Strache fordert entschiedene Maßnahmen gegen die Islamisierung Österreichs

Änderung der Bundesverfassung für Bauverbot von Minaretten - Jährlicher Islamisierungsbericht

Wien (OTS) - Entschiedene Maßnahmen gegen die Islamisierung Österreichs forderte heute FPÖ-Bundesparteiobmann HC Strache. Ein österreichweites Bauverbot für Minarette, ein Kopftuchverbot an öffentlichen Schulen, Universitäten und im öffentlichen Dienst, die Abschiebung von Hasspredigern und ein jährlicher Islamisierungsbericht seien unumgänglich.

Gerade in Anbetracht der jüngsten Aussagen des Präsidenten der Islamischen Glaubensgemeinschaft, Anas Schakfeh, und des SPÖ-Gemeinderats und Integrationsbeauftragten der Islamischen Glaubensgemeinschaft, Omar Al-Rawi, wonach Österreich "mit Sicherheit neue Moscheen" brauche und "Muslime sichtbar werden" sollten, sei es höchst an der Zeit, diesen Entwicklungen gegenzusteuern, betonte Strache. Auch die in der "Presse" zitierte Studie der Akademie der Wissenschaften, wonach der Moslemanteil Mitte des Jahrhunderts 26 Prozent betragen werde, spreche eine klare Sprache.

Strache verlangte eine Änderung der Bundes-Verfassung, die ein Verbot des Bauens von Minaretten und eine Verpflichtung der Religionen zur Verwendung der deutschen Sprache bei der Abhaltung von Gottesdiensten und Predigten beinhalte. Weiters forderte er die Bundesregierung auf, jährlich dem Nationalrat einen Situationsbericht über den Stand der Islamisierung in Österreich, speziell zur Integration von Muslimen im Hinblick auf die Bereiche Praktizierung der Scharia, Gewaltpotenzial und Terrorismusgefahr, Lebensweise und Bildung einer Parallelgesellschaft, religiöse Erziehung, Haltung zum Extremismus, Zwangsehe, Ehrenmord, Menschenrechte, Gleichberechtigung von Mann und Frau, Demokratieverständnis und Toleranz, vorzulegen.
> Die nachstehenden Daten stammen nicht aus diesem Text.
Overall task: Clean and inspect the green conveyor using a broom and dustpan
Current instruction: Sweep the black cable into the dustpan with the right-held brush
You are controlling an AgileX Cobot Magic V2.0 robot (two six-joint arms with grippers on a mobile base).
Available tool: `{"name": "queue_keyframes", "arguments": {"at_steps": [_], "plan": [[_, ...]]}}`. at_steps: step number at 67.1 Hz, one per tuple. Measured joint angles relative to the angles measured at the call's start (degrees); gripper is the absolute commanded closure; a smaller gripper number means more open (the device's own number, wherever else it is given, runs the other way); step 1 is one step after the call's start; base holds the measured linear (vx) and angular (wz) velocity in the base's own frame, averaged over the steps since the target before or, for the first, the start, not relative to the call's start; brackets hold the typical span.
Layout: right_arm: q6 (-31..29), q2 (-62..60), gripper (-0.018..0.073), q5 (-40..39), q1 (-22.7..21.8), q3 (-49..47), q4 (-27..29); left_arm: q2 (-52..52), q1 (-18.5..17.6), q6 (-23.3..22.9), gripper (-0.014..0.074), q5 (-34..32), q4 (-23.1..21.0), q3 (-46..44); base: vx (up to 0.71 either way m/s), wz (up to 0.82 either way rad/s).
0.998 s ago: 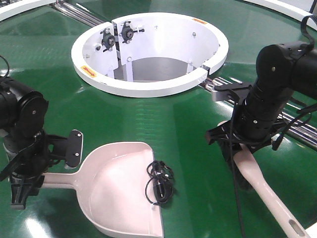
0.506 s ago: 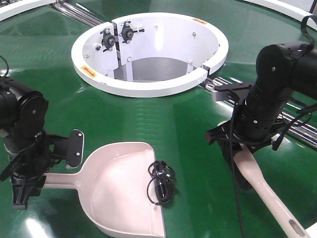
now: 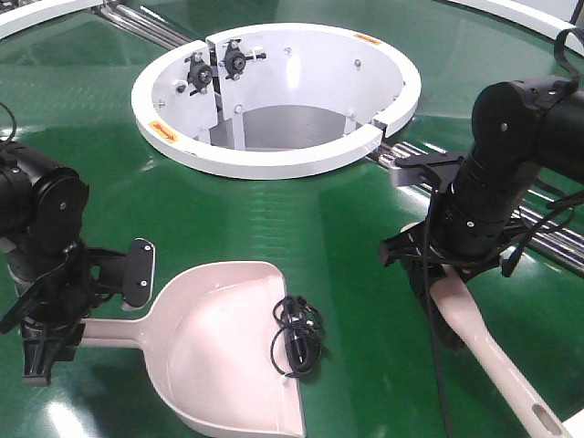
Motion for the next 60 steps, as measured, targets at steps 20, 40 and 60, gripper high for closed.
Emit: {"name": "queue_keyframes", "arguments": {"at_steps": [20, 40, 60], "plan": [[0.3, 0.0, 0.0568, -0.8, 0.0, 0.0, -0.2, 0.0, 0.0, 0.0, 0.0619, 0.1, 0.0, 0.0, 0.0, 0.0], [1.3, 4.4, 0.0565, -3.7, 0.9, 0.0, 7.4, 0.0, 0.0, 0.0, 0.0619, 0.1, 0.0, 0.0, 0.0, 0.0], [1.3, 11.4, 0.0565, -5.6, 5.2, -1.1, 9.3, 0.0, 0.0, 0.1, 0.0619, 0.1, -0.1, 0.0, 0.0, 0.0]]}}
Der Islam sei nicht nur eine Religion, sondern auch ein totalitäres Rechts- und Gesellschaftssystem und eine politische Anschauung mit eigenen Gesetzen für die Gläubigen. Er sehe die Welt als Kriegsschauplatz, bis die gesamte Menschheit islamisch sei, führte Strache weiter aus. Das Symbol dieser Ideologie sei die Moschee mit dem Minarett. Schon der ehemalige Bürgermeister von Istanbul und heutige türkische Ministerpräsident Erdogan predigte: "Die Moscheen sind unsere Kasernen, die Minarette unsere Bajonette, die Kuppeln unsere Helme und die Gläubigen unsere Soldaten." Die Symbolik der Kuppel und des Minaretts sei eindeutig, denn sie stünden für Helm und Schwert. Es sei nicht verwunderlich, dass Bürger in Österreich vehement gegen den Bau von Minaretten, so wie in Telfs in Tirol oder aber auch in Bad Vöslau in Niederösterreich aufträten. Die FPÖ unterstütze diese Haltung der Österreicher voll und ganz.

In diesem Zusammenhang zitierte Strache auch den niederländischen Schriftsteller Leon De Winter: "Wir sollten die Arroganz aufbringen, unsere neuen islamischen Mitbürger Verträglichkeit, Individualität und die Rechte und Pflichten des modernen Bürgertums zu lehren, doch wir lassen uns von den Illusionen des Multikulturalismus lähmen. Seit den sechziger Jahren machen wir uns selbst weis, alle Kulturen seien gleichwertig. Wenn das so wäre, wäre Kannibalismus nur eine Frage des Geschmacks. In den Niederlanden wie in ganz Europa wird der Druck der Intoleranten auf unsere Toleranz zunehmen. Uns bleibt keine andere Wahl: Wir müssen eine Weile die Tore schließen und uns auf die Frage besinnen, wer wir sein wollen und was wir dafür zu opfern bereit sind. Haben wir den Mut, Antworten darauf zu finden?"